_Assigned task:_ Provide the material again, with every line intact and exact.

##############################

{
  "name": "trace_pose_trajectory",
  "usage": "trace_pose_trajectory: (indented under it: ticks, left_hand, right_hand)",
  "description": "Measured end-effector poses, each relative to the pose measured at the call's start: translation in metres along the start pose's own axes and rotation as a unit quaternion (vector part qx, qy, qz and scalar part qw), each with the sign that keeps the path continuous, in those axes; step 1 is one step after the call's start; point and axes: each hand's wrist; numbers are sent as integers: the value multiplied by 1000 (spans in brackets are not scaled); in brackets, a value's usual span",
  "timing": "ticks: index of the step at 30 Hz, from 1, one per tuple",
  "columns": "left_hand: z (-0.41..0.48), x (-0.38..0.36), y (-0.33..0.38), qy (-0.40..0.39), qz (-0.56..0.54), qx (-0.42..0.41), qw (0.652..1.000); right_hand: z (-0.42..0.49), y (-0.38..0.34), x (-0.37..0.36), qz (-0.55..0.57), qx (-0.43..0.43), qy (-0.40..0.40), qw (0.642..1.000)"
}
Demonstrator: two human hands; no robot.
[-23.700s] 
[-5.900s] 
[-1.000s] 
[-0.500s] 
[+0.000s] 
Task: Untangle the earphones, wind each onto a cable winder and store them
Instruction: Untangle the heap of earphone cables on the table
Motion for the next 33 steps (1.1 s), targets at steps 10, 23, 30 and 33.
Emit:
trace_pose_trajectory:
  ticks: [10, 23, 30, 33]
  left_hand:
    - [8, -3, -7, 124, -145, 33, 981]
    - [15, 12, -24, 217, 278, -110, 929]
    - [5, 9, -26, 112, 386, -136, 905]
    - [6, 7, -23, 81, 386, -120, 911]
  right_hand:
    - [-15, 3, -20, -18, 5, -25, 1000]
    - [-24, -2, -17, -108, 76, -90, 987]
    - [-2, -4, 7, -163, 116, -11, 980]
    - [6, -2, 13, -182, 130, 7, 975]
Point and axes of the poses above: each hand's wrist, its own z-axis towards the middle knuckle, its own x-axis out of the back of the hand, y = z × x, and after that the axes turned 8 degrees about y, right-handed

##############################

_Task response:_
{
  "name": "trace_pose_trajectory",
  "usage": "trace_pose_trajectory: (indented under it: ticks, left_hand, right_hand)",
  "description": "Measured end-effector poses, each relative to the pose measured at the call's start: translation in metres along the start pose's own axes and rotation as a unit quaternion (vector part qx, qy, qz and scalar part qw), each with the sign that keeps the path continuous, in those axes; step 1 is one step after the call's start; point and axes: each hand's wrist; numbers are sent as integers: the value multiplied by 1000 (spans in brackets are not scaled); in brackets, a value's usual span",
  "timing": "ticks: index of the step at 30 Hz, from 1, one per tuple",
  "columns": "left_hand: z (-0.41..0.48), x (-0.38..0.36), y (-0.33..0.38), qy (-0.40..0.39), qz (-0.56..0.54), qx (-0.42..0.41), qw (0.652..1.000); right_hand: z (-0.42..0.49), y (-0.38..0.34), x (-0.37..0.36), qz (-0.55..0.57), qx (-0.43..0.43), qy (-0.40..0.40), qw (0.642..1.000)"
}
Demonstrator: two human hands; no robot.
[-23.700s] 
[-5.900s] 
[-1.000s] 
[-0.500s] 
[+0.000s] 
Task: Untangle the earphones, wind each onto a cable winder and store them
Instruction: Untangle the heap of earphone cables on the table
Motion for the next 33 steps (1.1 s), targets at steps 10, 23, 30 and 33.
Emit:
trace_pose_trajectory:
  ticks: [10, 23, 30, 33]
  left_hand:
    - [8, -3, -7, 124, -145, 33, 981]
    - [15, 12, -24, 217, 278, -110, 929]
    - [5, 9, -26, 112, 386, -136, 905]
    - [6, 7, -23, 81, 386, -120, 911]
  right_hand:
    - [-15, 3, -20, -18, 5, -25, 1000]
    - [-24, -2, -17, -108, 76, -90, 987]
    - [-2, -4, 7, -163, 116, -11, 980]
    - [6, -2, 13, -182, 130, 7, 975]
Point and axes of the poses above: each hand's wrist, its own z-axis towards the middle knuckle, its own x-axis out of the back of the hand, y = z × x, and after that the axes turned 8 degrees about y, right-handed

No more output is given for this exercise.